» TASK REQUIREMENTS: Each line from the start of the records through the line containing "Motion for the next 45" is to be transcribed exactly, and no other line is to be included.

##### SOURCE DATA

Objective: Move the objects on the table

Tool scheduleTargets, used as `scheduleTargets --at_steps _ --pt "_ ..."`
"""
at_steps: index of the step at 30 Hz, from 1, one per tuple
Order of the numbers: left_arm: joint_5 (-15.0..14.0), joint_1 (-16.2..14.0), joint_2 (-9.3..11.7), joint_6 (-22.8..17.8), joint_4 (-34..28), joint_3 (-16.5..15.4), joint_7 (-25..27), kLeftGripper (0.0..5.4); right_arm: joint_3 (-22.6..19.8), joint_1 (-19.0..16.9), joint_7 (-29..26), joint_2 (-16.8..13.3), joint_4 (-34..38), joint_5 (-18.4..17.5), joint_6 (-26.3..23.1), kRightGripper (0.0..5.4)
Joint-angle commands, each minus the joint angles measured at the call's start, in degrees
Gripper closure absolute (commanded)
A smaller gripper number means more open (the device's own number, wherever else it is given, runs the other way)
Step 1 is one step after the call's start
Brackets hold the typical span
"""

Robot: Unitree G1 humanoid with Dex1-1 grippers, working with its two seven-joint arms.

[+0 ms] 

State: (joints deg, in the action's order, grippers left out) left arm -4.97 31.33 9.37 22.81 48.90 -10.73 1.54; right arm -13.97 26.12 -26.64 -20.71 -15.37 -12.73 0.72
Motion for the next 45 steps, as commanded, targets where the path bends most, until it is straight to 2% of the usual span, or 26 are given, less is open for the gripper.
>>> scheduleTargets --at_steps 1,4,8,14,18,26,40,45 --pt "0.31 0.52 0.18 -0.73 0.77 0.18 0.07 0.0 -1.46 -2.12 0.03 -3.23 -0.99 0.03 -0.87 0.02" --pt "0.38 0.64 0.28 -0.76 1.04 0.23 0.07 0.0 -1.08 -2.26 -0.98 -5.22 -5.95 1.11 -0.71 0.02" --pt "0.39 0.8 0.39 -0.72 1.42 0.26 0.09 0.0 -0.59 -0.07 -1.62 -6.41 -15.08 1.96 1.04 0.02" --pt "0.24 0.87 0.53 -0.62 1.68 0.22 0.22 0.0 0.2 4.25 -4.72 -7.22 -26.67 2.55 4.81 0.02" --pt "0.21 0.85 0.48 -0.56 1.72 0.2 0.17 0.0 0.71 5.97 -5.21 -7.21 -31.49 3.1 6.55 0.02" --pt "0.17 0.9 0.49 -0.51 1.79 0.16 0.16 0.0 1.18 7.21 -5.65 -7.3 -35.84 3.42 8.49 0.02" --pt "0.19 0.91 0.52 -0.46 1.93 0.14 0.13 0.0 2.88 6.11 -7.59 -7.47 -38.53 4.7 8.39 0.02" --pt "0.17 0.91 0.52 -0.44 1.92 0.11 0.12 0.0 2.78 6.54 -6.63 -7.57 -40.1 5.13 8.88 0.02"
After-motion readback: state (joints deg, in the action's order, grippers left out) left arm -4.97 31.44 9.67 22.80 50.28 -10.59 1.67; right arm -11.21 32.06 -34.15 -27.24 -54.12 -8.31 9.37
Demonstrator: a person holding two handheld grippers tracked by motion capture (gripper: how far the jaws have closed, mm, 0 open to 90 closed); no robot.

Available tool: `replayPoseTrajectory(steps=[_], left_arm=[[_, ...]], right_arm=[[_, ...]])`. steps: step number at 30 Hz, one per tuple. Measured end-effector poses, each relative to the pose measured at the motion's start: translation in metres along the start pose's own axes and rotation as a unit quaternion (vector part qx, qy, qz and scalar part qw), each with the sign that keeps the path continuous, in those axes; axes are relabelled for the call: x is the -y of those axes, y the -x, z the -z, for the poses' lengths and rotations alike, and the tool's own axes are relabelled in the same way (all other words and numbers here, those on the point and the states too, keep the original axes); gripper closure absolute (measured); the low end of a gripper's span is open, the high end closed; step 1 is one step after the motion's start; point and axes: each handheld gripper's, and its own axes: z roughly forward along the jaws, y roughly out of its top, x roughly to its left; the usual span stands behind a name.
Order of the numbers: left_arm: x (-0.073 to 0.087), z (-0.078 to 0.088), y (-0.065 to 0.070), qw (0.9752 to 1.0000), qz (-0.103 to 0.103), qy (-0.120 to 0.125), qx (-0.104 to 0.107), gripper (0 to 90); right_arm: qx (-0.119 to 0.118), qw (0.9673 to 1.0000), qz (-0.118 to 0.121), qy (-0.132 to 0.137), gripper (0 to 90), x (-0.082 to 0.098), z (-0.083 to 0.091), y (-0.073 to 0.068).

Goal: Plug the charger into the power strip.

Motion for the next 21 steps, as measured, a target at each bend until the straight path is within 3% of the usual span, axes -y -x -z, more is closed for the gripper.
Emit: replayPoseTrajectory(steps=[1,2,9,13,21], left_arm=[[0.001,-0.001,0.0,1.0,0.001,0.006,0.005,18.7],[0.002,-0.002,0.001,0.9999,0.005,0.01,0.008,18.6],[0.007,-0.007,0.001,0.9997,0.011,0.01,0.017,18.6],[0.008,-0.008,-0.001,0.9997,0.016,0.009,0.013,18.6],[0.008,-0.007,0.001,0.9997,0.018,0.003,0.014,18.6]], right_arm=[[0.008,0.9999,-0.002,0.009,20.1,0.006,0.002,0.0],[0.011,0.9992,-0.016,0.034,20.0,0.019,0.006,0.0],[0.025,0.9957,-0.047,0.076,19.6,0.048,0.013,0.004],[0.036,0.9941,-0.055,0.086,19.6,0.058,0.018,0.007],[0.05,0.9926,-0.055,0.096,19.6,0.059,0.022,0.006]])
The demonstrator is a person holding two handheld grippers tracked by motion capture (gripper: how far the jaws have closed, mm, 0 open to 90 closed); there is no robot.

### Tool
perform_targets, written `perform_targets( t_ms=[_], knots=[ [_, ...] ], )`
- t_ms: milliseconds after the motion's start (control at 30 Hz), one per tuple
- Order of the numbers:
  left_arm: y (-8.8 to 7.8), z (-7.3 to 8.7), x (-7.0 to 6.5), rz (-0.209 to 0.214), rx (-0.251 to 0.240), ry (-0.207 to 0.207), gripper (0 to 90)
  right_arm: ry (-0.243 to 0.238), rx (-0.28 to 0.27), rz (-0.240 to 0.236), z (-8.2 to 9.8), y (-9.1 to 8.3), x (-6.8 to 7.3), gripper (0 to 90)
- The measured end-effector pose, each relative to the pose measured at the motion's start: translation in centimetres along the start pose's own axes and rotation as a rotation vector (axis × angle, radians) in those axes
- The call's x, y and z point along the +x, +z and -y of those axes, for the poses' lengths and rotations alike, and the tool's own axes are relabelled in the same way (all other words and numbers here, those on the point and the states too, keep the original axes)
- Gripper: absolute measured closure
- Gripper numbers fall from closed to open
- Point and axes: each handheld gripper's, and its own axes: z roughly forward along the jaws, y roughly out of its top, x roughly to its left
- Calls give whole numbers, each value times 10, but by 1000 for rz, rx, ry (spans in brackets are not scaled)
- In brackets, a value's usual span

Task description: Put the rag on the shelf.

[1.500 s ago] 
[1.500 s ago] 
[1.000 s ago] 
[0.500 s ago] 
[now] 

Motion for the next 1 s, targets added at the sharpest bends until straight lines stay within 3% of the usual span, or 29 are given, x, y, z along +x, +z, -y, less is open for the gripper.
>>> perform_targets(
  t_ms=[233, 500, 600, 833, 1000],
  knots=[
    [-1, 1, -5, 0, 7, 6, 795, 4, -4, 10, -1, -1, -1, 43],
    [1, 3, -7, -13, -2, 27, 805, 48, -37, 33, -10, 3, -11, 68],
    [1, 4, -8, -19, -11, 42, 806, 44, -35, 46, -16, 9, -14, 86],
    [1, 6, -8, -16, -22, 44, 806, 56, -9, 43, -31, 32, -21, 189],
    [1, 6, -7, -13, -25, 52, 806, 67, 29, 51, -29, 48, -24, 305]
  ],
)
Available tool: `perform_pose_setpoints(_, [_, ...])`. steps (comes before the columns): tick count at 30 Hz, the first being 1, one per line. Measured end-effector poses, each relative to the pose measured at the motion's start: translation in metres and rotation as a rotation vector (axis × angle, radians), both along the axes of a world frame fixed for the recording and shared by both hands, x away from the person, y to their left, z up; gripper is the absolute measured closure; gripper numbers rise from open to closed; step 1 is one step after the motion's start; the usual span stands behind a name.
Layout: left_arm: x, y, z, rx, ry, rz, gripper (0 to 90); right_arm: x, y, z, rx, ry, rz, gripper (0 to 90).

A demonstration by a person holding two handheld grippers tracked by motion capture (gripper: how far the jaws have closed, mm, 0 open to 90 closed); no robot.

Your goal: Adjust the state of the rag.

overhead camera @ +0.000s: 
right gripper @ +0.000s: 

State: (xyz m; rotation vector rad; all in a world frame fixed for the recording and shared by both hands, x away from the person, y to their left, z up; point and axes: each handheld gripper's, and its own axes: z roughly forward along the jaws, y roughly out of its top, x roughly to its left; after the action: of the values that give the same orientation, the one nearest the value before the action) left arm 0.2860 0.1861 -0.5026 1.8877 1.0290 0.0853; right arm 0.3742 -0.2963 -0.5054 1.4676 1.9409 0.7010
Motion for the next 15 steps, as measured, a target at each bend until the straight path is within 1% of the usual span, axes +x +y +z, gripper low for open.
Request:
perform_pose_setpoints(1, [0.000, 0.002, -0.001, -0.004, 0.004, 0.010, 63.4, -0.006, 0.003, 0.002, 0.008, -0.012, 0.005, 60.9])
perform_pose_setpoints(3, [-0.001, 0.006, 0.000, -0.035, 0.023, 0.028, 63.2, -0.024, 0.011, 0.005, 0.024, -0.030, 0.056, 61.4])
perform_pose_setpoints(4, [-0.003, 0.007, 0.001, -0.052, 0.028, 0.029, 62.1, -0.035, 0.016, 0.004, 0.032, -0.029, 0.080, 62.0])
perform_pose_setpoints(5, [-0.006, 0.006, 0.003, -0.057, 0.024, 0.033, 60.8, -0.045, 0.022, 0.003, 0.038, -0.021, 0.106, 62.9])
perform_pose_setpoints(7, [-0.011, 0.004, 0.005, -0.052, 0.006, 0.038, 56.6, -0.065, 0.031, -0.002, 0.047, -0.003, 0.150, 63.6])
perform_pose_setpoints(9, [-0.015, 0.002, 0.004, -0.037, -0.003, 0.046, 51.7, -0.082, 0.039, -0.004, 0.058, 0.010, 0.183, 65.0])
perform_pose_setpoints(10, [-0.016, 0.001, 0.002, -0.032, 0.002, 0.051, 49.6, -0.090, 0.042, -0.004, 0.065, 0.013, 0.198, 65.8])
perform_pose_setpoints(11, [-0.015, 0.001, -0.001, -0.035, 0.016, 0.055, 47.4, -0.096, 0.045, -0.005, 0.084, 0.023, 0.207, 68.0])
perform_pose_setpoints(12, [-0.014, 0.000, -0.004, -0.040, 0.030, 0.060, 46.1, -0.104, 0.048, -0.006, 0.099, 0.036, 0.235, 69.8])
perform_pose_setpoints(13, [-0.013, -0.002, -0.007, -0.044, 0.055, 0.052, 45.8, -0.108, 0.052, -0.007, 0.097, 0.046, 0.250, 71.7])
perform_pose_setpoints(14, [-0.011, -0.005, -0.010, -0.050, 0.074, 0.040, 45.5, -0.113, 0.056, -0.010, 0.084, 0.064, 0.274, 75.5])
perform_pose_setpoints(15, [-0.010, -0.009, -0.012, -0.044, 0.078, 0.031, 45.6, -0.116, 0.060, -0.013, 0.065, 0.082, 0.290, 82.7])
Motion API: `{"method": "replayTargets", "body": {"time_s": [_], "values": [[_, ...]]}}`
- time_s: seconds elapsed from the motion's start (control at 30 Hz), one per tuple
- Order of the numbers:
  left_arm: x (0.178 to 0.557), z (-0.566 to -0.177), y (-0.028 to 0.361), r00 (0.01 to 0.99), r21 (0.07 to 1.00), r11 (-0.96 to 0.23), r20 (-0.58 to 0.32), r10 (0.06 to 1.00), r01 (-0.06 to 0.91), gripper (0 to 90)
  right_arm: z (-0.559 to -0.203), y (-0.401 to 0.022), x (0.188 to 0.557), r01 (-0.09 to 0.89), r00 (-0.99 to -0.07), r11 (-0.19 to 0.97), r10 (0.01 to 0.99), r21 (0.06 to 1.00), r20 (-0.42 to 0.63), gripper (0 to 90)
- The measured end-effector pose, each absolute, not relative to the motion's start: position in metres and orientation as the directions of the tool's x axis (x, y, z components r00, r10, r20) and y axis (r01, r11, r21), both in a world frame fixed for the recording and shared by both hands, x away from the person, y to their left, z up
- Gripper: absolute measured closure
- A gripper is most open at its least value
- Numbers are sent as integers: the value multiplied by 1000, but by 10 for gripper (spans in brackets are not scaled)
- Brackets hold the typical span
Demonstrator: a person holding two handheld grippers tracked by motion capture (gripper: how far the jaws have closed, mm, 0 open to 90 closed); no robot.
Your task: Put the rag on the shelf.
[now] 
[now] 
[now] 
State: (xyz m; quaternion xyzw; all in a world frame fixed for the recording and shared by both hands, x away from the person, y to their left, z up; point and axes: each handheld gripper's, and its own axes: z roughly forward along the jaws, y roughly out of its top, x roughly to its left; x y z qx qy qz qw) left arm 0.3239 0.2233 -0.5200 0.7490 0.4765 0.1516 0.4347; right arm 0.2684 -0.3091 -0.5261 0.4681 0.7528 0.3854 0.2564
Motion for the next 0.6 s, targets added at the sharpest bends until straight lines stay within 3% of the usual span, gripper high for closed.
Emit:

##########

» ANSWER TO THE EXERCISE:
Objective: Move the objects on the table

Tool scheduleTargets, used as `scheduleTargets --at_steps _ --pt "_ ..."`
"""
at_steps: index of the step at 30 Hz, from 1, one per tuple
Order of the numbers: left_arm: joint_5 (-15.0..14.0), joint_1 (-16.2..14.0), joint_2 (-9.3..11.7), joint_6 (-22.8..17.8), joint_4 (-34..28), joint_3 (-16.5..15.4), joint_7 (-25..27), kLeftGripper (0.0..5.4); right_arm: joint_3 (-22.6..19.8), joint_1 (-19.0..16.9), joint_7 (-29..26), joint_2 (-16.8..13.3), joint_4 (-34..38), joint_5 (-18.4..17.5), joint_6 (-26.3..23.1), kRightGripper (0.0..5.4)
Joint-angle commands, each minus the joint angles measured at the call's start, in degrees
Gripper closure absolute (commanded)
A smaller gripper number means more open (the device's own number, wherever else it is given, runs the other way)
Step 1 is one step after the call's start
Brackets hold the typical span
"""

Robot: Unitree G1 humanoid with Dex1-1 grippers, working with its two seven-joint arms.

[+0 ms] 

State: (joints deg, in the action's order, grippers left out) left arm -4.97 31.33 9.37 22.81 48.90 -10.73 1.54; right arm -13.97 26.12 -26.64 -20.71 -15.37 -12.73 0.72
Motion for the next 45 steps, as commanded, targets where the path bends most, until it is straight to 2% of the usual span, or 26 are given, less is open for the gripper.

What has been written here completes the answer.